The Ministry of Defence asked the Indian Navy to send a formal letter to French submarine-maker DCNS asking about the leaked documents. The French Government owns about 62 per cent stake in DCNS, which is building six of the diesel-electric Scorpene-class submarines in Mumbai at a cost of Rs 23,562 crore ($3.46 billion).

The first one — INS Kalvari — is set to be inducted into the naval fleet at the end of the year and the remaining five vessels at periodic intervals till the year 2020. The Indian Navy is confident that no operational data has been compromised.

Sources said the hull of the submarine cannot change, its insides and noise   reducing feature make the difference. Also since the vessels have not been made operational, the actual noise signatures — used by enemy submarine-hunting vessels to track undersea vessels — are not known.

A spokesperson for the DCNS released a statement in Paris saying: “This serious matter is thoroughly being investigated by French national authorities for Defence Security. Probe will determine the exact nature of the leaked papers, potential damages to DCNS customers as well as the responsibilities for this leak.”

International news agencies quoted the DCNS spokesperson as saying “corporate espionage” could be behind the leak.

Defence Minister Manohar Parrikar said: “The first step is to identify what all is related to us. Anyway it’s not that 100 per cent data has been leaked,” adding it appeared to be a case of “hacking”. An Indian Navy official statement said: “It appears that the source of leak is from overseas and not in India.”
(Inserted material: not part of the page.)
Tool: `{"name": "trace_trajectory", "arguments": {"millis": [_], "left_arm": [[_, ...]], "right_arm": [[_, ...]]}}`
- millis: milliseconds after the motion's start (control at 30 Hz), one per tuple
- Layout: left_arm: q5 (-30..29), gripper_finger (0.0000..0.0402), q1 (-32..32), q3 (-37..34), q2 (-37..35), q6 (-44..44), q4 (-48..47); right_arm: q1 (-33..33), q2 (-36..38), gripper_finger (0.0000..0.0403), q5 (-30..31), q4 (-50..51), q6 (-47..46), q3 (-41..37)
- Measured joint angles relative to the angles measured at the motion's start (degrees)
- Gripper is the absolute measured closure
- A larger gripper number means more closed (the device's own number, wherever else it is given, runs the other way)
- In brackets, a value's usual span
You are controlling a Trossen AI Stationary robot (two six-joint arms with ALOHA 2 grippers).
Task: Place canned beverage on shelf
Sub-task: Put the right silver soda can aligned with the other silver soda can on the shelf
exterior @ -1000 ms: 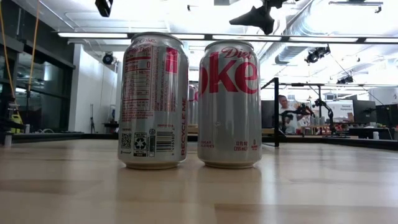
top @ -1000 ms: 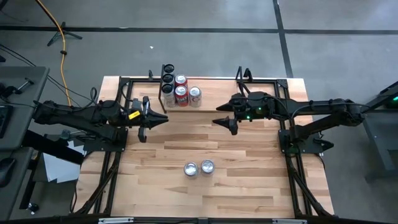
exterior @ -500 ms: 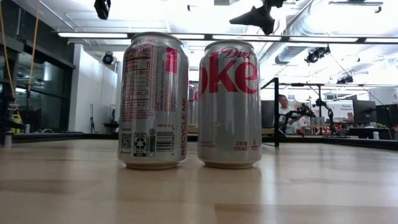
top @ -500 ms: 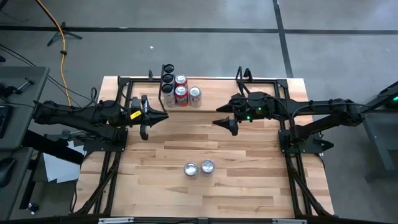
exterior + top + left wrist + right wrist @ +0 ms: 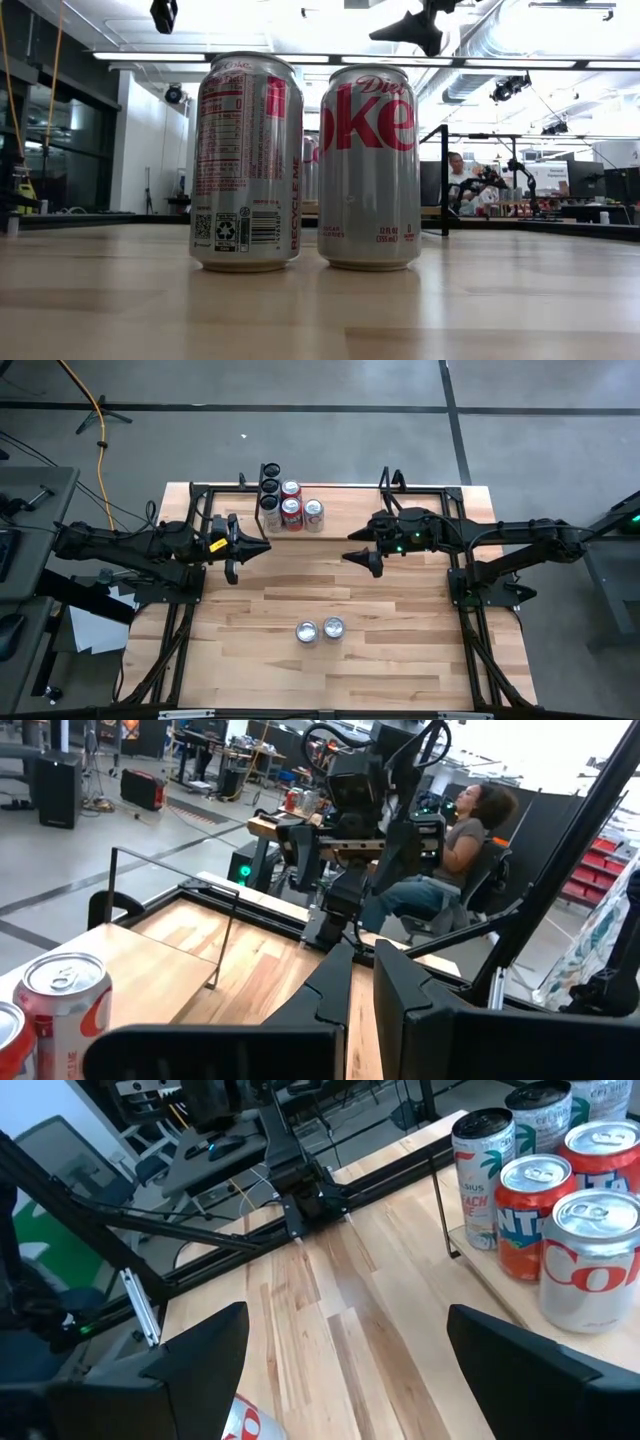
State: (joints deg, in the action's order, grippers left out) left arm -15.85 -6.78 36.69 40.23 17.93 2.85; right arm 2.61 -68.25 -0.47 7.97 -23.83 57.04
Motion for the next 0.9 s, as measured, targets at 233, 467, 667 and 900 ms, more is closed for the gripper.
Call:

The Navy asked its specialists, including those working on cyber security, to report for work at 4 am today as they examined the files shown by the newspaper. They reportedly told the MoD the documents did not match with those supplied by the DCNS to India.

The newspaper, which claimed to have seen the data, said leaked documents were marked “Restricted Scorpene India”. These detail most sensitive combat capabilities of India’s new submarine fleet and would provide an intelligence bonanza if obtained by India’s strategic rivals, such as Pakistan or China, it said.

The data lists out the frequencies at which the submarines gather intelligence and the levels of noise the subs make at various speeds, the news report said. It also contains information on the submarine’s diving depths, range, and endurance, besides its magnetic, electromagnetic, and infrared data.

The news report claimed the data was most probably leaked not from India but from the DCNS in France as it also includes separate confidential DCNS files on plans to sell French frigates to Chile and the French sale of the Mistral-class amphibious assault ship carrier to Russia.

Since these projects of the DCNS have no link to India, there is high probability that the data files were removed from the company in France.

The DCNS is also to make 12 similar vessels for Australia, a $38 billion contract it won beating stiff completion from Japanese and German submarine-makers. The contract was signed in April this year.